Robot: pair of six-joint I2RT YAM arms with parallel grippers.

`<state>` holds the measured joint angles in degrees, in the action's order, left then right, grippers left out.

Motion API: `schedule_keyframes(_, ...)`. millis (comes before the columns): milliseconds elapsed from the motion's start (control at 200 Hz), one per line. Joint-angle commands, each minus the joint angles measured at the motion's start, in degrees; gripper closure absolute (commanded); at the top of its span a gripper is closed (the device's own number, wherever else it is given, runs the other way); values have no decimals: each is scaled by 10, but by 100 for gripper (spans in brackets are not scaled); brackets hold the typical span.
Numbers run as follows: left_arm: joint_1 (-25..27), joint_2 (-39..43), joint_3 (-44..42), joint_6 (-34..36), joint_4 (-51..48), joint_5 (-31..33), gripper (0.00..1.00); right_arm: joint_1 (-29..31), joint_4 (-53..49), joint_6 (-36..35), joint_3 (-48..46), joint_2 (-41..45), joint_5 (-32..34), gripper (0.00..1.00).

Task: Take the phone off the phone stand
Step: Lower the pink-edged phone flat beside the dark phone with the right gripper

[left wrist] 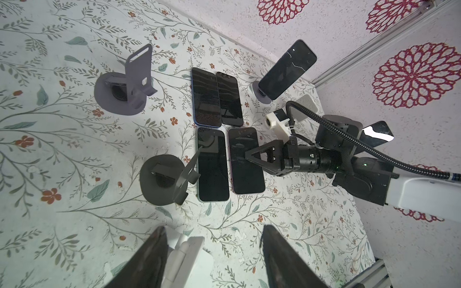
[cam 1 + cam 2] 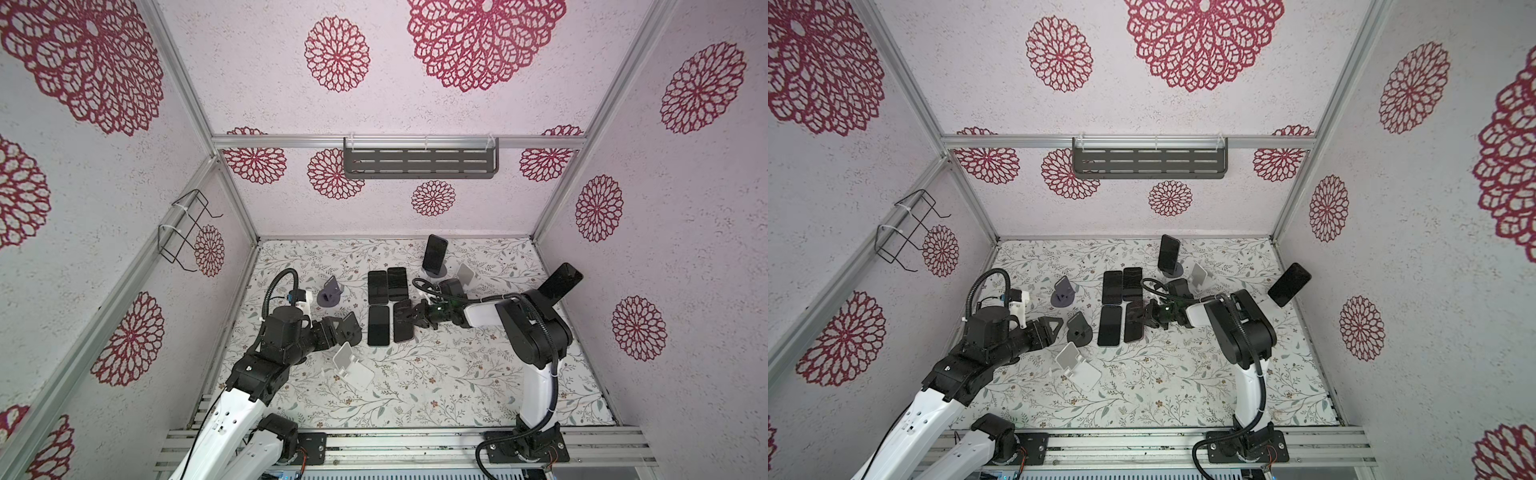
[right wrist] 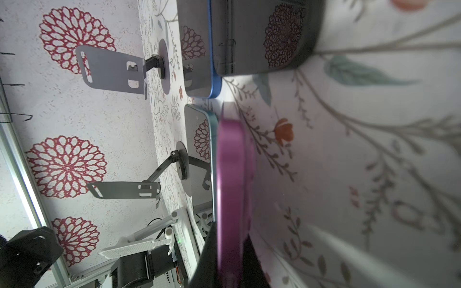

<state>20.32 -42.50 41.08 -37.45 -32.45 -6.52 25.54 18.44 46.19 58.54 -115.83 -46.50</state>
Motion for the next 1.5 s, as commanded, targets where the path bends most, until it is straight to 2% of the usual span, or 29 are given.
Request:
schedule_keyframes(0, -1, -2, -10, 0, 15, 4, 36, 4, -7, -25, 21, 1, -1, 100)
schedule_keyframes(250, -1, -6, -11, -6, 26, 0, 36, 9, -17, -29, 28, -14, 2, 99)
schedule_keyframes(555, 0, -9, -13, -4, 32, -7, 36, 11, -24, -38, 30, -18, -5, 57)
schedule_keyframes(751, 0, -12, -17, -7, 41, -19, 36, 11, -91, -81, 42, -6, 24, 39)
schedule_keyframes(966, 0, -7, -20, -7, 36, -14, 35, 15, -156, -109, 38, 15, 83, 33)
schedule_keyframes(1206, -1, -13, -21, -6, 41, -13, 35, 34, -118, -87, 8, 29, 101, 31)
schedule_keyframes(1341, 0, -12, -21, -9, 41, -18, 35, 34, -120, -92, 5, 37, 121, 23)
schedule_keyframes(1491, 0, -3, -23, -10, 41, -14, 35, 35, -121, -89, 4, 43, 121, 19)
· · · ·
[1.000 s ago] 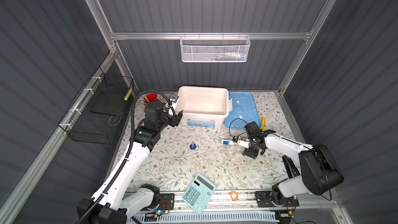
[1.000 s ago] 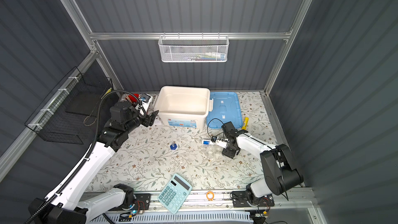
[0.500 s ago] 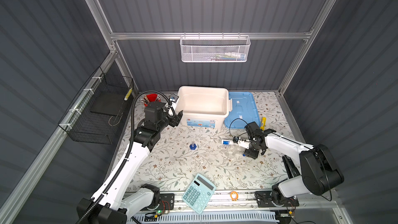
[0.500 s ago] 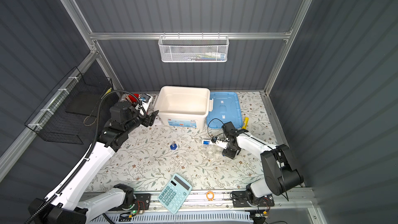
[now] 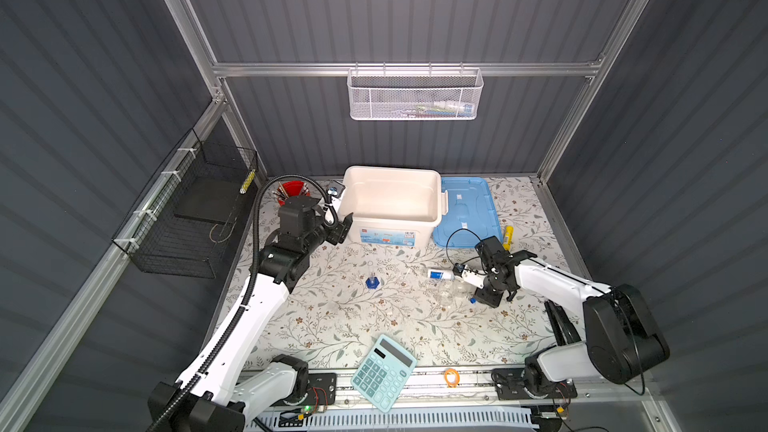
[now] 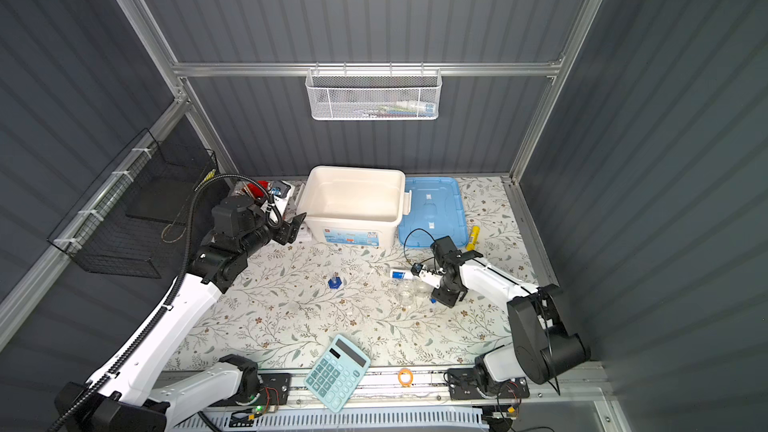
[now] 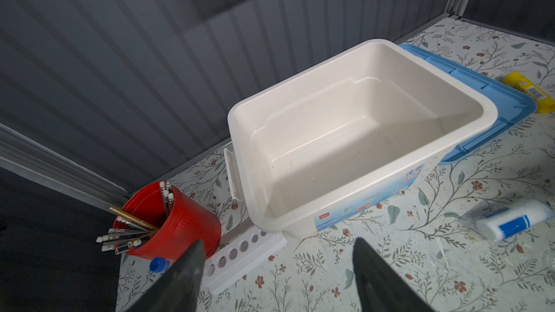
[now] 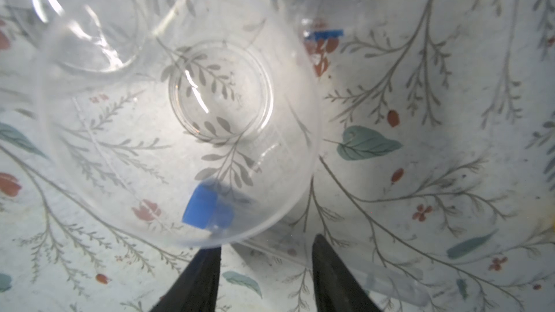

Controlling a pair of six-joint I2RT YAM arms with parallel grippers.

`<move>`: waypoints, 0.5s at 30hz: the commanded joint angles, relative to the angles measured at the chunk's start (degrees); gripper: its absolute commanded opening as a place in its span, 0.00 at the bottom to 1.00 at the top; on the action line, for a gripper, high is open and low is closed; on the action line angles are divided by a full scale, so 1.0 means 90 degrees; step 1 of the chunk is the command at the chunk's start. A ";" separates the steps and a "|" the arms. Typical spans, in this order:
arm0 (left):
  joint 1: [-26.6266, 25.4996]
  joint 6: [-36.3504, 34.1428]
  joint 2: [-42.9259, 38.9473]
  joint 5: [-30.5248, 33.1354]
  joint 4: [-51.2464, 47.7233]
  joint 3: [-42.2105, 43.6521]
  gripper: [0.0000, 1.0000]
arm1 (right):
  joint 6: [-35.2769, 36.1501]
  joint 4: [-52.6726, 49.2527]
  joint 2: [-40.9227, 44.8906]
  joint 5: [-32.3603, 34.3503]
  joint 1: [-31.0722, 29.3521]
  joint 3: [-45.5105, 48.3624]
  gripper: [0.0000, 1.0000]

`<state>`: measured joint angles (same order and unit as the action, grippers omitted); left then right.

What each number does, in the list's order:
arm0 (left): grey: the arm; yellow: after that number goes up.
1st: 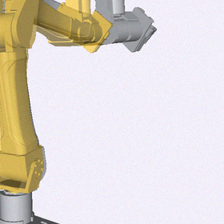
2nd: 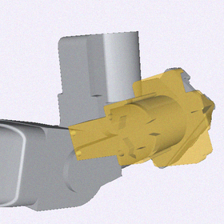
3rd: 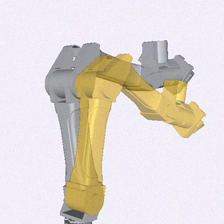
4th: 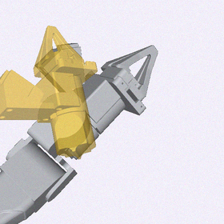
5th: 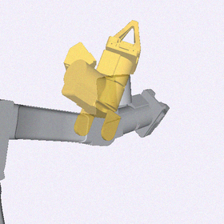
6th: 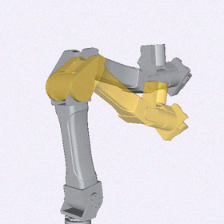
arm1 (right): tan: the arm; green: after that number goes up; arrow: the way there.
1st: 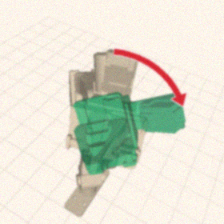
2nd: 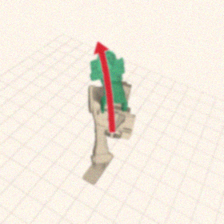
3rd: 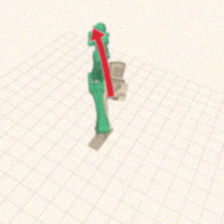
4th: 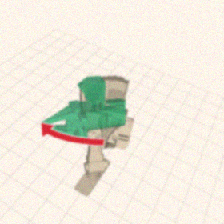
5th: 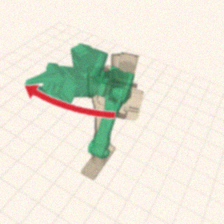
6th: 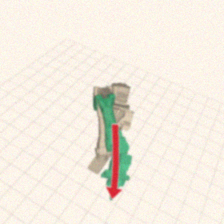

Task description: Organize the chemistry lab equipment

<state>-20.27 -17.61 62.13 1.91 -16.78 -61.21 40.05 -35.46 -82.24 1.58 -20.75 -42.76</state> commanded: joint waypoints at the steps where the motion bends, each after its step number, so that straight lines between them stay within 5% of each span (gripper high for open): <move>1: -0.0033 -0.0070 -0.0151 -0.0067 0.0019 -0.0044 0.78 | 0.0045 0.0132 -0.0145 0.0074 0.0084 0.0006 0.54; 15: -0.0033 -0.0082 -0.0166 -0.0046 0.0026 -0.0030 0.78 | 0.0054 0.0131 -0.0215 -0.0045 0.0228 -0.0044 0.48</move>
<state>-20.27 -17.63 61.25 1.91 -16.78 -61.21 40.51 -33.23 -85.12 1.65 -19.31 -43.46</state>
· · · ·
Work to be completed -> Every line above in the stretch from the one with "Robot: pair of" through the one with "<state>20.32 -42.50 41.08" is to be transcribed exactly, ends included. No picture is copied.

Exercise answer ->
Robot: pair of six-joint I2RT YAM arms with parallel grippers.

`<state>` holds the measured joint angles in degrees, in the action's order, left then right, grippers left out.

Motion API: `schedule_keyframes(_, ...)`. millis (comes before the columns): milliseconds elapsed from the motion's start (control at 200 Hz), one per line. Joint-angle commands, each minus the joint angles measured at the motion's start, in degrees; gripper closure absolute (commanded); at the top of its span a gripper is closed (the device's own number, wherever else it is given, runs the other way); values have no decimals: each is scaled by 10, but by 100 for gripper (spans in brackets are not scaled); brackets hold the typical span.
Numbers run as follows: left_arm: joint_1 (-25..27), joint_2 (-39..43), joint_3 (-44..42), joint_6 (-34..36), joint_4 (-51..48), joint_5 (-31..33), gripper (0.00..1.00); right_arm: joint_1 (-29..31), joint_4 (-53..49), joint_6 (-36..35), joint_3 (-48..46), joint_2 (-41..45), joint_5 (-32..34), gripper (0.00..1.00).

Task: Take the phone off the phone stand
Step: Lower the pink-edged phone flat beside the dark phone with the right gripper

[left wrist] 
[cam 1 + cam 2] 
[right wrist] 

<state>20.32 -42.50 41.08 -37.45 -32.45 -6.52 25.54 18.44 46.19 58.54 -115.83 -46.50</state>

With that, the exercise is complete.